◆ **Given information**:
***

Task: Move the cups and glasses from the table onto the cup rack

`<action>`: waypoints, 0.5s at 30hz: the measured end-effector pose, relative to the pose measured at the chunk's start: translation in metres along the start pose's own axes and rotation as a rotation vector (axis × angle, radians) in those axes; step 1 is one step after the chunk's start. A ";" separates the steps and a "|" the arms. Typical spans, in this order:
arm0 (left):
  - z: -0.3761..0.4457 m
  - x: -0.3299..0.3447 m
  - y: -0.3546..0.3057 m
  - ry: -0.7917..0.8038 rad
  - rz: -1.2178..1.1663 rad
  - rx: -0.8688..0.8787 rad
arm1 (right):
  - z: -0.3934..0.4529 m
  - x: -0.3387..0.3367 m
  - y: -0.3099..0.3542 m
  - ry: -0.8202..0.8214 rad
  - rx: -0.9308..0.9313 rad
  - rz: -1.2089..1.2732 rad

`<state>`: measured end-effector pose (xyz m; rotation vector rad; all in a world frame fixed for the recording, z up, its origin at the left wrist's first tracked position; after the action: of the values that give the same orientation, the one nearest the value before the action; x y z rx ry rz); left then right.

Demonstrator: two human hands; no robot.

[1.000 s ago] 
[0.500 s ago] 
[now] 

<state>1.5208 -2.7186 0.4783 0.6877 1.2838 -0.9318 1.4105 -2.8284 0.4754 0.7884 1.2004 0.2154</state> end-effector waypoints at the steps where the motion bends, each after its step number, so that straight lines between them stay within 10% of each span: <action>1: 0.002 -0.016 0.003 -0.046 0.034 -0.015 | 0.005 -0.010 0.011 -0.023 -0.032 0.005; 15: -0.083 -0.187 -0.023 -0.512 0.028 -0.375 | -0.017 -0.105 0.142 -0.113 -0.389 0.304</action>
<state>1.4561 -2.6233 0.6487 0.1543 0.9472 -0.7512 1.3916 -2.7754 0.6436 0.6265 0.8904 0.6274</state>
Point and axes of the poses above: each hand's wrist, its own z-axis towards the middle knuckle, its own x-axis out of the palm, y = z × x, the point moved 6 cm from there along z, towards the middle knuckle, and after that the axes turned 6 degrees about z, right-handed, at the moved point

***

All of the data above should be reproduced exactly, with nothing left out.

◆ **Response box**:
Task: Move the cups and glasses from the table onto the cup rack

`<action>`: waypoints, 0.5s at 30hz: the measured end-effector pose, relative to the pose measured at the chunk's start: translation in metres along the start pose's own axes and rotation as a rotation vector (axis × angle, radians) in those axes; step 1 is one step after the chunk's start. A ";" separates the steps and a "|" the arms. Typical spans, in this order:
arm0 (left):
  - z: -0.3761..0.4457 m
  - x: -0.3299..0.3447 m
  - y: -0.3546..0.3057 m
  - ry: -0.7917..0.8038 rad
  - rz: -1.2178..1.1663 rad
  - rx: -0.8688..0.8787 rad
arm1 (right):
  - z: -0.3934..0.4529 m
  - x: -0.3387..0.3367 m
  - y: -0.3099..0.3542 m
  - ry: -0.8202..0.8214 rad
  - rx: -0.9308..0.9313 rad
  - rz: -1.2089..1.2732 rad

`<state>`: measured end-effector pose (xyz m; rotation vector rad; all in a world frame fixed for the recording, z up, its origin at the left wrist's first tracked position; after the action: of the values that give the same orientation, the one nearest the value before the action; x y z rx ry rz); left then right.

Demonstrator: two human hands; no robot.

[1.000 s ago] 
[0.500 s ago] 
[now] 

<state>1.5208 -2.7186 0.4783 0.6877 1.2838 -0.9318 1.4105 -2.8284 0.4754 0.7884 1.2004 0.2154</state> end-effector waypoints at the steps where the motion bends, each after its step number, so that straight lines between them stay within 10% of each span: <action>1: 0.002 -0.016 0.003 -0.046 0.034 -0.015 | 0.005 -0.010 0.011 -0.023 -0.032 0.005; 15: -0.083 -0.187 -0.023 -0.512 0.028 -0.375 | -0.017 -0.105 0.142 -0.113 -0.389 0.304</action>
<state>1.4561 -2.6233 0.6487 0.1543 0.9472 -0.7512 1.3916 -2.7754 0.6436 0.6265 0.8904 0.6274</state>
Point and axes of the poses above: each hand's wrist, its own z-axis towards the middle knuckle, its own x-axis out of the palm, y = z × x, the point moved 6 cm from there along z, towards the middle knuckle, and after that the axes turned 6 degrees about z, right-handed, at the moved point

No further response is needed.